Similar to The Giver in quality, content, appeal, and originality, Oculum really is children’s literature. It’s written beautifully, simply, and thoughtfully, and covers subject matter that is not common enough in Middle Grade. Every scene can be pictured in vivid detail, and readers of any age will be desperate to learn more about this strange world.
Cover Image courtesy of Cormorant Books.
Delightful is the word that comes to mind. Terry Fallis books always have a strong comedic premise – but they also have depth. They have a clear moral without being cheesy. And this is my favourite of them all.
Adam is a teenager who wants to be the next great Canadian novelist. When his gym teacher finds out he has the proportions of the ideal golf player — closer to perfect than has ever been discovered — he takes a different path. Golf comes so easily to him that his first ever swing rivals the skill of the top professionals. So begins the most apathetic professional athletic career in the history of sports. Oh, and there is a lovely romance, a deep platonic friendship, a backcountry camping trip, a kidnapping, and lots of obscure references to writing implements.
Surprisingly I enjoyed learning about golf, and getting a behind the scenes look at the glamour of professional sports. Early in the book Adam becomes richer than he ever dreamed possible, and I love what he chose to spend his money on. It’s fun to imagine a responsible, literary-minded Canadian having millions of dollars to spend. This is a rare book that will appeal to almost anyone: including people who don’t generally think of themselves as “readers.”
WHAT TO LOOK OUT FOR:
My favourite librarian perk is getting access to books before they are published. Imagine the thrill of reading a book before anyone else can. Luckily for you, one of the perks of knowing a librarian is getting to hear sneak peeks about all the best upcoming books! Here are two to look out for in March 2020.
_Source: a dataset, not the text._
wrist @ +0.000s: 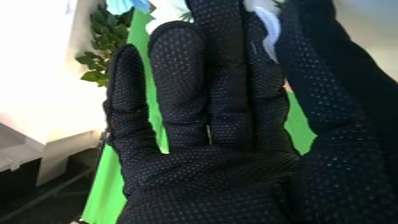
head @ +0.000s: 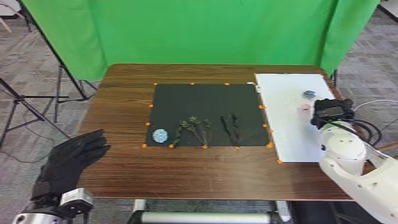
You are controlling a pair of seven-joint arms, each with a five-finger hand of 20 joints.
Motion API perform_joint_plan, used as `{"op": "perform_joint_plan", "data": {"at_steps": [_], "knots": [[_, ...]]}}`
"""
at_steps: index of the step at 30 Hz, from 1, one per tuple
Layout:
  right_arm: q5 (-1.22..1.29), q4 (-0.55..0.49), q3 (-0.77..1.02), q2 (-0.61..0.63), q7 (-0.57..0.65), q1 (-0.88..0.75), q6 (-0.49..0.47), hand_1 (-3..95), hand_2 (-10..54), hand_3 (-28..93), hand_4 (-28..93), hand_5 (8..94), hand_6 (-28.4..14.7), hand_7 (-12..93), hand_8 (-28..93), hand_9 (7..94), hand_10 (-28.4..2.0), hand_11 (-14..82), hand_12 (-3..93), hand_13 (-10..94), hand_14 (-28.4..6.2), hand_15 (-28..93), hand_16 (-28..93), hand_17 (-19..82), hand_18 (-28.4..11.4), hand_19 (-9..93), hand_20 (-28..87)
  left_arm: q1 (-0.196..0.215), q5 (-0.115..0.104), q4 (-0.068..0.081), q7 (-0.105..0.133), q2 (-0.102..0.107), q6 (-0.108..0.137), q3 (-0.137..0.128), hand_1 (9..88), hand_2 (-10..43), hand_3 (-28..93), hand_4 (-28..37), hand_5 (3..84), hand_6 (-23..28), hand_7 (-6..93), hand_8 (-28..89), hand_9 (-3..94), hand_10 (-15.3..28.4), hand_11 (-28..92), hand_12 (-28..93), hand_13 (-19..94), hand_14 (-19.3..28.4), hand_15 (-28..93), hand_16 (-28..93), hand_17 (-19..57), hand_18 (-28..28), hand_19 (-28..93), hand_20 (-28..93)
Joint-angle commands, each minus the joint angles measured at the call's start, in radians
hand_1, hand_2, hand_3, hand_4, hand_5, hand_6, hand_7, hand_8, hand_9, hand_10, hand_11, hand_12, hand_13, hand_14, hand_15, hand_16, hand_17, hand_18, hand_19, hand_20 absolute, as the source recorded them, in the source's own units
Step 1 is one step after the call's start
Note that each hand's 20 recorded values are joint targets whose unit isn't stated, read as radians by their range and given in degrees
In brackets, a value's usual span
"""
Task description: Arrange flowers
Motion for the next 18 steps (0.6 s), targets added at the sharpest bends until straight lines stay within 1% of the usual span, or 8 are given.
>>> {"op": "perform_joint_plan", "data": {"at_steps": [1, 7, 8, 11, 12, 13, 15, 18], "knots": [[-0.048, -0.001, -0.016, 0.034, 0.005, 0.003, 0.091, 52.5, -6.0, 71, -28, 68.8, 3.4, 49, -4, 84.8, -6.6, 20.9, 32.3, 64, -6.5, 69, 30, 22, -20.7, 78, 28, 0.014, 0.000, -0.003, -0.008, -0.011, -0.005, -0.006, 28.0, 4.5, 79, -16.1, 45.2, 13.5, 17.0, -10, 37.8, 21.9, 34, 9, 25, 28.4, 64, -14, -9.2, 23.1, 61, 12], [-0.078, -0.054, -0.045, 0.046, -0.003, 0.058, 0.162, 51.9, -6.9, 74, -28, 70.4, 2.6, 48, -3, 85.8, -7.2, 22.2, 32.5, 65, -6.5, 70, 30, 23, -21.1, 79, 28, 0.031, -0.001, -0.008, -0.003, -0.014, -0.001, -0.016, 28.0, 4.5, 80, -16.0, 45.2, 13.6, 17.1, -10, 37.9, 21.9, 34, 9, 25, 28.4, 63, -14, -9.2, 23.1, 61, 12], [-0.082, -0.069, -0.052, 0.050, -0.006, 0.068, 0.172, 52.0, -6.9, 74, -28, 70.6, 2.5, 47, -3, 85.9, -7.4, 22.4, 32.6, 65, -6.6, 70, 30, 23, -21.2, 80, 28, 0.028, 0.001, -0.008, -0.011, -0.018, -0.004, -0.018, 28.0, 4.5, 79, -16.0, 45.2, 13.6, 17.1, -10, 37.9, 21.9, 34, 9, 25, 28.4, 63, -14, -9.2, 23.1, 61, 12], [-0.079, -0.112, -0.084, 0.048, -0.025, 0.117, 0.198, 52.1, -7.0, 74, -28, 71.2, 2.2, 46, -2, 85.9, -7.6, 22.9, 32.6, 65, -7.0, 70, 30, 23, -21.5, 80, 28, 0.032, 0.003, -0.010, -0.012, -0.022, -0.004, -0.025, 28.0, 4.5, 79, -16.1, 45.2, 13.6, 17.1, -10, 37.9, 21.9, 34, 9, 25, 28.4, 63, -14, -9.1, 23.0, 61, 12], [-0.079, -0.127, -0.093, 0.043, -0.037, 0.131, 0.200, 52.2, -7.1, 74, -28, 71.3, 2.2, 46, -2, 86.0, -7.7, 22.9, 32.5, 65, -7.1, 70, 30, 23, -21.6, 80, 28, 0.033, 0.002, -0.011, -0.013, -0.022, -0.002, -0.025, 28.0, 4.5, 80, -16.1, 45.2, 13.6, 17.1, -10, 37.9, 21.9, 34, 9, 25, 28.4, 63, -14, -9.2, 23.1, 61, 12], [-0.077, -0.139, -0.118, 0.041, -0.043, 0.156, 0.216, 52.2, -7.1, 74, -28, 71.3, 2.2, 46, -1, 86.1, -7.7, 23.0, 32.5, 65, -7.1, 70, 30, 23, -21.7, 80, 28, 0.043, -0.003, -0.013, -0.001, -0.017, 0.004, -0.026, 28.0, 4.5, 79, -16.1, 45.2, 13.6, 17.1, -10, 37.9, 21.9, 34, 9, 25, 28.4, 63, -14, -9.2, 23.0, 61, 12], [-0.079, -0.162, -0.156, 0.031, -0.064, 0.197, 0.235, 52.2, -7.2, 74, -28, 71.5, 2.1, 46, -1, 86.1, -7.8, 23.1, 32.5, 65, -7.2, 70, 30, 23, -21.7, 80, 28, 0.040, -0.001, -0.013, -0.009, -0.020, 0.002, -0.029, 28.0, 4.5, 79, -16.1, 45.2, 13.6, 17.1, -10, 38.0, 21.9, 34, 9, 25, 28.4, 64, -14, -9.2, 23.0, 61, 12], [-0.060, -0.194, -0.202, -0.008, -0.084, 0.253, 0.238, 52.1, -7.3, 75, -28, 72.0, 1.9, 45, -1, 86.2, -7.8, 23.2, 32.5, 66, -7.5, 71, 30, 23, -21.8, 80, 28, 0.047, -0.005, -0.014, -0.006, -0.020, 0.006, -0.034, 28.0, 4.5, 80, -16.0, 45.2, 13.6, 17.0, -10, 37.9, 21.9, 34, 9, 25, 28.4, 63, -14, -9.2, 23.1, 61, 12]]}}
Ever since her smash debut Station Eleven in 2014, the literary world has been waiting for Mandel’s next novel. While The Glass Hotel isn’t a tale of the end of the world like Station Eleven was, it is every bit as imaginative and exciting. Told from the perspectives of multiple interconnected characters, we are thrown into the midst of a Ponzi scheme gone wrong. Part of the appeal is the vastness of settings in the novel; we travel from grungy Toronto dance clubs to a magnificent isolated hotel. From the kingdom of money to the monotonous daily life of prison. From hallucinations to ghost stories. Our characters are as vibrant as they were in Station Eleven. Vincent, a bright bartender turned trophy wife turned sailor on the run. Paul, a tortured soul and wannabe composer. A Saudi prince. An aging artist. A grieving criminal. The Glass Hotel will sweep you up and leave you wanting more. Publication coming March 2020.
Most of McGinnis’ YA novels read like a detailed fever dream. This one is no exception. You’ll at once be racing to finish, savoring every word, and scared to turn the page. Ashley was raised by a single father in poverty, and spent a lot of time playing outside. Wilderness survival is her hobby. Cross country running is her sport. When a camping trip with her boyfriend and her friends goes terribly wrong, Ashley runs drunkenly into the dark woods and falls. When she wakes up she’s all alone, the bones of her foot are exposed, and she doesn’t know which way the campsite is.
It’s a quick read, under 250 pages, but the journey feels so much longer. Ashley’s character develops immensely over the course of the story, and you can’t help but feel a little changed as the reader too. Publication coming March 2020.